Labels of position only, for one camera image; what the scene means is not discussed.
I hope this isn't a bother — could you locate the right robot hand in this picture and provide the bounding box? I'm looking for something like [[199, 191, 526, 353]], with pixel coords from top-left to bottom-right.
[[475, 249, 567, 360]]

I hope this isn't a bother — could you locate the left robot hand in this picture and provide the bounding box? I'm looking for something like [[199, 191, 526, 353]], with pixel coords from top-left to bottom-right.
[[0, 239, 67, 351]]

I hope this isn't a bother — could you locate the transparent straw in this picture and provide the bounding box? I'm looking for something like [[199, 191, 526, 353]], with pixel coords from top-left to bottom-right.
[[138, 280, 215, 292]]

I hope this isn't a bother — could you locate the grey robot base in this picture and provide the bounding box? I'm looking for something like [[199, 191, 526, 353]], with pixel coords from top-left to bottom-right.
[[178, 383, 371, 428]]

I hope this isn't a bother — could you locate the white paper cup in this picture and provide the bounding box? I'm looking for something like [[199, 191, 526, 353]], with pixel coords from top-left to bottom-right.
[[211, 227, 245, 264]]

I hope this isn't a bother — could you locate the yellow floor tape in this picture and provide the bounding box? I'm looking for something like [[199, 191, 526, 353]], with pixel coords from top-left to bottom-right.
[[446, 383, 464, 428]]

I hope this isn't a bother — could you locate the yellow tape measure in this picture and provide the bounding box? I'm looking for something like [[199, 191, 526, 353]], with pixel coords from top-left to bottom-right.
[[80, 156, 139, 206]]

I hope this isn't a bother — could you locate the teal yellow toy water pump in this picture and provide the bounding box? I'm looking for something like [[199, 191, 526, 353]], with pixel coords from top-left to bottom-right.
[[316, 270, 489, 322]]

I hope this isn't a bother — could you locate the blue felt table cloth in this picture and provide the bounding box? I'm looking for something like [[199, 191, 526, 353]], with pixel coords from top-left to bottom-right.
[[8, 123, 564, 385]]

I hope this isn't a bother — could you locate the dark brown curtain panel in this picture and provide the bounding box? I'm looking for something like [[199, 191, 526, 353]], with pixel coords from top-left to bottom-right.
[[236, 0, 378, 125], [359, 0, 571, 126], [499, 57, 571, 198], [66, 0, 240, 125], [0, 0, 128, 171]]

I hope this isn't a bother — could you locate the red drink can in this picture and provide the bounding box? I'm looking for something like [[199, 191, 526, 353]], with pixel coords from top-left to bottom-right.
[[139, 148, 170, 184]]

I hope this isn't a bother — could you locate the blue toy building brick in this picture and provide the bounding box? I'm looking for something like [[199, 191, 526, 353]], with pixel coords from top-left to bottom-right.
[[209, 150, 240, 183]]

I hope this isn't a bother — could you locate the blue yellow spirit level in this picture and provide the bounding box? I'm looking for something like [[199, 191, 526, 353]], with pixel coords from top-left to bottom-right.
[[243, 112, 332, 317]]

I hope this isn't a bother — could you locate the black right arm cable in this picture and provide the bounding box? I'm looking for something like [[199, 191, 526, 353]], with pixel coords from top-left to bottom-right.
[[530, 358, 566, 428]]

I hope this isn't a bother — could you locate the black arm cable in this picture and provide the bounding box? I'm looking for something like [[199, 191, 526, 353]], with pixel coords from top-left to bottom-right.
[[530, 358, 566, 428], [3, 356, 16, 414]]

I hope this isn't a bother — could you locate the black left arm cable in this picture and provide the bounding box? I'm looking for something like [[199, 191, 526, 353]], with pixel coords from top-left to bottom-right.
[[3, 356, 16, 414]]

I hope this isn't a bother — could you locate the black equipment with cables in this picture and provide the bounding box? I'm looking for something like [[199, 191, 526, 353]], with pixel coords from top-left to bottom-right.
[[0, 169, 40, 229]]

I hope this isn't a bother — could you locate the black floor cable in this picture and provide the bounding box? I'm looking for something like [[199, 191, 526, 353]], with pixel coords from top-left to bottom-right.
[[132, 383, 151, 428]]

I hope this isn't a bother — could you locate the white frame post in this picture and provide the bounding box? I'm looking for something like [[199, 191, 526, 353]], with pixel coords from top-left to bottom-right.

= = = =

Exact copies of all the records are required.

Labels of position only, for one camera image; what the scene means is not discussed.
I hope this isn't a bother — could you locate the right robot hand in this picture and provide the bounding box? I'm looking for something like [[199, 191, 526, 353]], with pixel coords from top-left to bottom-right.
[[475, 249, 567, 360]]

I hope this isn't a bother — could you locate the left robot hand in this picture and provide the bounding box? I'm looking for something like [[199, 191, 526, 353]], with pixel coords from top-left to bottom-right.
[[0, 239, 67, 351]]

I hope this isn't a bother — could you locate the transparent straw in this picture and provide the bounding box? I'm looking for something like [[199, 191, 526, 353]], with pixel coords from top-left to bottom-right.
[[138, 280, 215, 292]]

I hope this isn't a bother — could you locate the grey robot base in this picture and provide the bounding box? I'm looking for something like [[199, 191, 526, 353]], with pixel coords from top-left to bottom-right.
[[178, 383, 371, 428]]

I hope this isn't a bother — could you locate the white paper cup in this picture and provide the bounding box? I'm looking for something like [[199, 191, 526, 353]], with pixel coords from top-left to bottom-right.
[[211, 227, 245, 264]]

I hope this isn't a bother — could you locate the yellow floor tape in this picture and provide the bounding box? I'm looking for something like [[199, 191, 526, 353]], with pixel coords from top-left to bottom-right.
[[446, 383, 464, 428]]

I hope this isn't a bother — could you locate the yellow tape measure in this picture and provide the bounding box? I'm looking for something like [[199, 191, 526, 353]], with pixel coords from top-left to bottom-right.
[[80, 156, 139, 206]]

I hope this isn't a bother — could you locate the teal yellow toy water pump in this picture and provide the bounding box? I'm looking for something like [[199, 191, 526, 353]], with pixel coords from top-left to bottom-right.
[[316, 270, 489, 322]]

I hope this isn't a bother — could you locate the blue felt table cloth in this picture and provide the bounding box? I'm looking for something like [[199, 191, 526, 353]], with pixel coords from top-left to bottom-right.
[[8, 123, 564, 385]]

I hope this isn't a bother — could you locate the dark brown curtain panel in this picture and provide the bounding box? I'm looking for something like [[199, 191, 526, 353]], with pixel coords from top-left to bottom-right.
[[236, 0, 378, 125], [359, 0, 571, 126], [499, 57, 571, 198], [66, 0, 240, 125], [0, 0, 128, 171]]

I hope this isn't a bother — could you locate the red drink can in this picture and provide the bounding box? I'm looking for something like [[199, 191, 526, 353]], with pixel coords from top-left to bottom-right.
[[139, 148, 170, 184]]

I hope this isn't a bother — could you locate the blue toy building brick in this picture and provide the bounding box? I'm looking for something like [[199, 191, 526, 353]], with pixel coords from top-left to bottom-right.
[[209, 150, 240, 183]]

I hope this isn't a bother — could you locate the blue yellow spirit level in this picture and provide the bounding box? I'm looking for something like [[199, 191, 526, 353]], with pixel coords from top-left to bottom-right.
[[243, 112, 332, 317]]

I hope this isn't a bother — could you locate the black right arm cable in this picture and provide the bounding box? I'm looking for something like [[199, 191, 526, 353]], with pixel coords from top-left to bottom-right.
[[530, 358, 566, 428]]

I hope this isn't a bother — could you locate the black arm cable in this picture and provide the bounding box? I'm looking for something like [[199, 191, 526, 353]], with pixel coords from top-left to bottom-right.
[[530, 358, 566, 428], [3, 356, 16, 414]]

I hope this isn't a bother — could you locate the black left arm cable in this picture and provide the bounding box? I'm looking for something like [[199, 191, 526, 353]], with pixel coords from top-left to bottom-right.
[[3, 356, 16, 414]]

I hope this isn't a bother — could you locate the black equipment with cables in this picture and provide the bounding box? I'm looking for something like [[199, 191, 526, 353]], with pixel coords from top-left to bottom-right.
[[0, 169, 40, 229]]

I hope this isn't a bother — could you locate the black floor cable in this picture and provide the bounding box? I'm looking for something like [[199, 191, 526, 353]], with pixel coords from top-left to bottom-right.
[[132, 383, 151, 428]]

I hope this isn't a bother — could you locate the white frame post in this picture and provide the bounding box? I'm looking for something like [[199, 191, 526, 353]], with pixel coords from top-left to bottom-right.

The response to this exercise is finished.